Dans le premier volume, François Dupuy s’était focalisé sur la tentative des dirigeants de « reprendre le contrôle des organisations par la voie de la coercition », en gros, sur ce qui ne va pas. Dans celui qui vient de paraître, il montre pourquoi ça ne va pas en démontrant « le mécanisme par lequel la pensée managériale conduit les dirigeants, par le biais de décisions paresseuses, dans des impasses aux conséquences très concrètes ». Les erreurs de fond de la pensée managériale ? La confusion entre structures et organisation, la méconnaissance « dramatique » des phénomènes de pouvoir, les erreurs de raisonnement sur les notions de valeurs ou de confiance au travail, sur le changement des structures en produisant toujours plus de règles et de procédures… que les acteurs s’ingénient à contourner de plus belle (cercle vicieux croziérien bien connu…), sur les prises de décision volontaristes sans se soucier de leur mise en œuvre. François Dupuy, pourtant « conseiller habituel des Princes », a des mots très sévères pour fustiger l’inculture dans les entreprises et la paresse intellectuelle des dirigeants. Il constate une « inculture particulière… qui concerne la profonde méconnaissance des acquis de base des sciences sociales concernant la vie collective, la vie des organisations et les phénomènes qui les traversent ». Pour lui, les dirigeants ne se réfèrent qu’au « sens commun » pour diriger des organisations pourtant complexes.

Écrit avec des mots compréhensibles par tous, ce livre est illustré d’une multitude d’exemples. Il raconte la faillite de ce que l’on a du mal à qualifier de « pensée managériale ». Il faudrait plutôt parler de « vide de la pensée ». Comment se fait-il, s’interroge François Dupuy, que les découvertes des sciences sociales, datant de dizaines d’années, sur le fonctionnement des entreprises demeurent inutilisées, aux dépens de leur performance et surtout des personnes qui y travaillent ? Le sociologue en appelle à « la culture générale (scientifique) ». On n’imagine pas que l’on confie la construction d’un pont à quelqu’un qui ignorerait les lois de la physique et les arcanes de l’ingénierie. C’est pourtant ce que l’on fait en confiant la direction des entreprises à des dirigeants et managers qui n’en ont qu’une connaissance « ordinaire ». Les critiques du sociologue sont cinglantes sur des ignorances de haut niveau qui déroutent.

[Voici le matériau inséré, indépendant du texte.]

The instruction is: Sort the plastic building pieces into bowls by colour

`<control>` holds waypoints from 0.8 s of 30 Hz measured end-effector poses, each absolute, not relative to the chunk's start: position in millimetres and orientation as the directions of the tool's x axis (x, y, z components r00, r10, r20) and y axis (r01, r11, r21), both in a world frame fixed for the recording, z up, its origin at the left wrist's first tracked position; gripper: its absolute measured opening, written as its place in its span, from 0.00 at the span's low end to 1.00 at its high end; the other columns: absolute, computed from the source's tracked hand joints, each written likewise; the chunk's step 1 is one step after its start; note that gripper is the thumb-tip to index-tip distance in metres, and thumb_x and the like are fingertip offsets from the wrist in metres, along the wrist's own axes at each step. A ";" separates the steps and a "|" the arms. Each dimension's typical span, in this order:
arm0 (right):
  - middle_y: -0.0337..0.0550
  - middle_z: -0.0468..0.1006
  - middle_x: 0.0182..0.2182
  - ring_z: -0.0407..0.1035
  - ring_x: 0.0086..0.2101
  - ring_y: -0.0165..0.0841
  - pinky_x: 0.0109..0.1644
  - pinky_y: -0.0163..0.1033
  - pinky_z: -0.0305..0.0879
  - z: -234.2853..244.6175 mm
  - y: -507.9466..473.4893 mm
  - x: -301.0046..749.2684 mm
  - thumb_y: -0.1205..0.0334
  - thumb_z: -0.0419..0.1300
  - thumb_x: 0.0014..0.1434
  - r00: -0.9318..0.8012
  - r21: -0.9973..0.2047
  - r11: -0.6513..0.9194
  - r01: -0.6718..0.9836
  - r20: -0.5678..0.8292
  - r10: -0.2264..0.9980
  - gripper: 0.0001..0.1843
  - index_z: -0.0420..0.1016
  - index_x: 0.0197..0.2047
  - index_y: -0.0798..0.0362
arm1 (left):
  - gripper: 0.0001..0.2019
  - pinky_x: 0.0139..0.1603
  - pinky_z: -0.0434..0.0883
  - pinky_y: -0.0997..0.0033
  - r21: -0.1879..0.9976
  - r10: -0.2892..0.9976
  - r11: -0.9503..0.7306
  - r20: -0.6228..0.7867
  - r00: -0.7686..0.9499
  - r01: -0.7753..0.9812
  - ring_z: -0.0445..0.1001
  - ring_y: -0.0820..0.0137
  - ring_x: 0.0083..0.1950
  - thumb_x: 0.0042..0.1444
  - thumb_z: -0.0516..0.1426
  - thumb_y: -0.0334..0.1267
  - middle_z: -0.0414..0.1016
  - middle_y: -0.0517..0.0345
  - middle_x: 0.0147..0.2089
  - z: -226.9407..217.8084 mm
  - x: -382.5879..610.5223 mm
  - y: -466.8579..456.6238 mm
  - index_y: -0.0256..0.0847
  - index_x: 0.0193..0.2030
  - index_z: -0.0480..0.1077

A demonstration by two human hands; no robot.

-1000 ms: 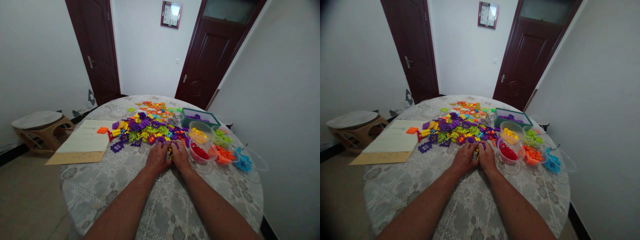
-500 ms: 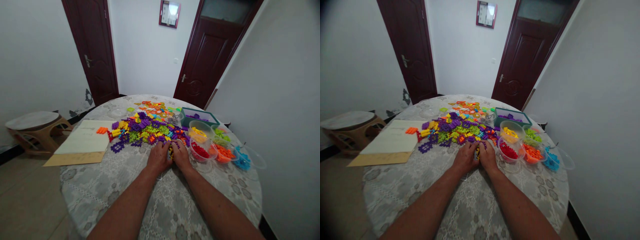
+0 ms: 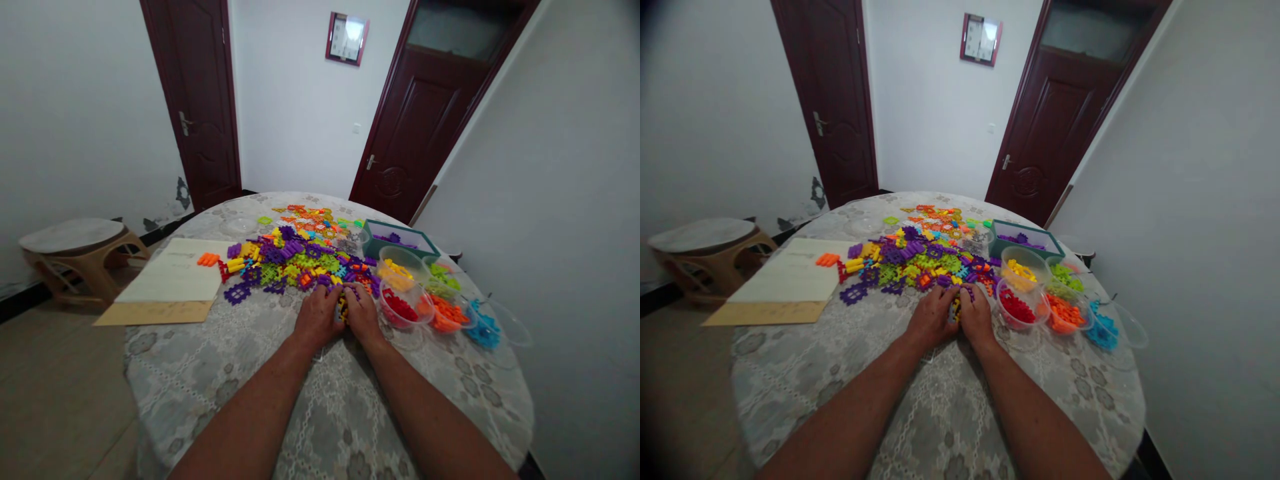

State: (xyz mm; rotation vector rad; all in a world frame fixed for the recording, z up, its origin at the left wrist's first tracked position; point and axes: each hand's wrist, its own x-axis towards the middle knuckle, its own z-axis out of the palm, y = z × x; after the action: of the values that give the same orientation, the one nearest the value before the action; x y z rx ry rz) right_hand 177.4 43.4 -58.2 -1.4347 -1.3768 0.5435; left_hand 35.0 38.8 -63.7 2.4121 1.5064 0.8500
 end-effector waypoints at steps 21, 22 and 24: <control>0.46 0.83 0.43 0.75 0.45 0.42 0.52 0.43 0.68 -57.8 43.2 175.9 0.50 0.53 0.65 0.262 -0.895 0.207 0.396 0.326 0.908 0.18 0.80 0.45 0.50 | 0.37 0.54 0.74 0.59 0.466 0.857 -0.493 0.405 0.318 0.735 0.75 0.58 0.52 0.51 0.65 0.39 0.69 0.49 0.53 -64.2 32.1 41.1 0.49 0.69 0.65; 0.46 0.83 0.43 0.75 0.45 0.42 0.52 0.43 0.68 -57.7 43.2 175.9 0.50 0.54 0.65 0.262 -0.896 0.203 0.396 0.322 0.910 0.18 0.80 0.45 0.50 | 0.37 0.54 0.74 0.59 0.464 0.856 -0.496 0.404 0.323 0.734 0.75 0.58 0.52 0.51 0.65 0.40 0.69 0.49 0.53 -64.3 32.2 41.1 0.48 0.69 0.65; 0.45 0.83 0.43 0.75 0.45 0.42 0.52 0.43 0.68 -57.8 43.3 176.1 0.50 0.54 0.65 0.260 -0.900 0.193 0.390 0.309 0.915 0.18 0.80 0.45 0.50 | 0.36 0.54 0.74 0.59 0.462 0.856 -0.495 0.403 0.324 0.736 0.74 0.58 0.52 0.51 0.65 0.39 0.69 0.49 0.53 -64.2 32.4 41.0 0.49 0.69 0.65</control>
State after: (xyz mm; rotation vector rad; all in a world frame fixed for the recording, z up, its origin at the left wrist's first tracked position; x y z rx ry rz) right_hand 176.1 43.3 -57.8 -1.3952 -1.3255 0.5838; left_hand 32.4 41.0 -64.2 2.3909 1.4585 0.9144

Ainsi, la doxa - diffusée par les écoles de management et les grands cabinets, à grands renforts de « benchmarks » - sur la coopération et l’engagement des salariés, nécessaires (plus que jamais) aux entreprises affrontant la concurrence internationale, prône toujours le recours à la conviction et aux stratégies de communication. En ignorant au passage superbement le B.A.-BA du pouvoir dans les organisations (différent de ce qu’en disent les structures), de la notion « d’intelligence de l’acteur » et de la théorie de la décision de March et Simon. On trouvera les mêmes remarques sur « l’intérêt général », les « processus de changement », « la confiance », « le terrain », « la culture ». Dans le domaine de la direction des entreprises et des organisations, la « connaissance ordinaire » a un coût, dit François Dupuy. Il est élevé pour les hommes et l’efficacité des entreprises.